_WHAT THE TASK REQUIRES_
Using the listing below, work out the number of lines in which "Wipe" appears; return only that figure.

══ INFORMATION PROVIDED

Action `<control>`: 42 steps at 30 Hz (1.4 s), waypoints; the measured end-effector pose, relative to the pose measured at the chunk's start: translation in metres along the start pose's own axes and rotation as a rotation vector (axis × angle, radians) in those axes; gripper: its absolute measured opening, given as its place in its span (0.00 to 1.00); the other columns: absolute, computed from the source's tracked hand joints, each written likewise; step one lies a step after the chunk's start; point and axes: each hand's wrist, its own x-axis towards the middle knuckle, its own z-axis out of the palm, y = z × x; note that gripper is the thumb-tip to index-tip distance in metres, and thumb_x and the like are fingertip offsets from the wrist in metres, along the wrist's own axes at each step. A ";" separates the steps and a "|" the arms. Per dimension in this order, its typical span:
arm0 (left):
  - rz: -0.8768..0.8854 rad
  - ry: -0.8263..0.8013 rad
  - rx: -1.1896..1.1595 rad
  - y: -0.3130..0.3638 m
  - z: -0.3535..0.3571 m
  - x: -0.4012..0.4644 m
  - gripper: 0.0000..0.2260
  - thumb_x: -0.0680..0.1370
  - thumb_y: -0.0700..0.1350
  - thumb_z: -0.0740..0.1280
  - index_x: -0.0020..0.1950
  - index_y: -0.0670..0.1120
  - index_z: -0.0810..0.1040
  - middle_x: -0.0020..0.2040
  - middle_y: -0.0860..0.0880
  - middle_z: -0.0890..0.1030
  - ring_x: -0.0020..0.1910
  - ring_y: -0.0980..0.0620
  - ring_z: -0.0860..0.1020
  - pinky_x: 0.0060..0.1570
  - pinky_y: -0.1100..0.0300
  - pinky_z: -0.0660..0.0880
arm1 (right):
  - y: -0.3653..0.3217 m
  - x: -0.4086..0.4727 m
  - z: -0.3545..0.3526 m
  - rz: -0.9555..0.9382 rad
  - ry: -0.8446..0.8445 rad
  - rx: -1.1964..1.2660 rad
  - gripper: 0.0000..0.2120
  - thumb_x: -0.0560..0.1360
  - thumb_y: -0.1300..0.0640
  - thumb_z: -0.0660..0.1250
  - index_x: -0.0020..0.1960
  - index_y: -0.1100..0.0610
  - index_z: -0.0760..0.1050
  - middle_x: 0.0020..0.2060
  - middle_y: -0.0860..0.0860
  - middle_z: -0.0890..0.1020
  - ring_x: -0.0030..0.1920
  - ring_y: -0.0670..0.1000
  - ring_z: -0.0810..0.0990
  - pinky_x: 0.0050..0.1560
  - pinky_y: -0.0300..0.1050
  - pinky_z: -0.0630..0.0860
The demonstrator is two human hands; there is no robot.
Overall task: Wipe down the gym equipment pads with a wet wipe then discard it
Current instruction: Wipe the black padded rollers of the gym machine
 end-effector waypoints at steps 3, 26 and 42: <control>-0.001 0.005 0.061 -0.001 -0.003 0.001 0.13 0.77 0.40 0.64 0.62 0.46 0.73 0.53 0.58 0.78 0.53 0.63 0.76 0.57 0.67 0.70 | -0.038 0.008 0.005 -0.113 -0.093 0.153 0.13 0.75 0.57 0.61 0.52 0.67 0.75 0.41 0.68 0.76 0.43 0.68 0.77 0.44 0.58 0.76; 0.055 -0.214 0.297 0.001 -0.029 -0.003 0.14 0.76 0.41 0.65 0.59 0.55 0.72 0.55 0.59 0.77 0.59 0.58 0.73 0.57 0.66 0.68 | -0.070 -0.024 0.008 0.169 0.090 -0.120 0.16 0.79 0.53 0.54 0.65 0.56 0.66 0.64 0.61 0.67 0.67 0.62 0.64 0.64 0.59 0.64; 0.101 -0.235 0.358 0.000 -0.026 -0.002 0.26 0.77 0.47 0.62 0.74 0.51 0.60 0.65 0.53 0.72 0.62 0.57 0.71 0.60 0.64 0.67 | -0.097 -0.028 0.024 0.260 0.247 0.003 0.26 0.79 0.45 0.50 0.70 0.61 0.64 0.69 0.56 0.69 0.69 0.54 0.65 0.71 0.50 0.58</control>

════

_EXERCISE OUTPUT_
2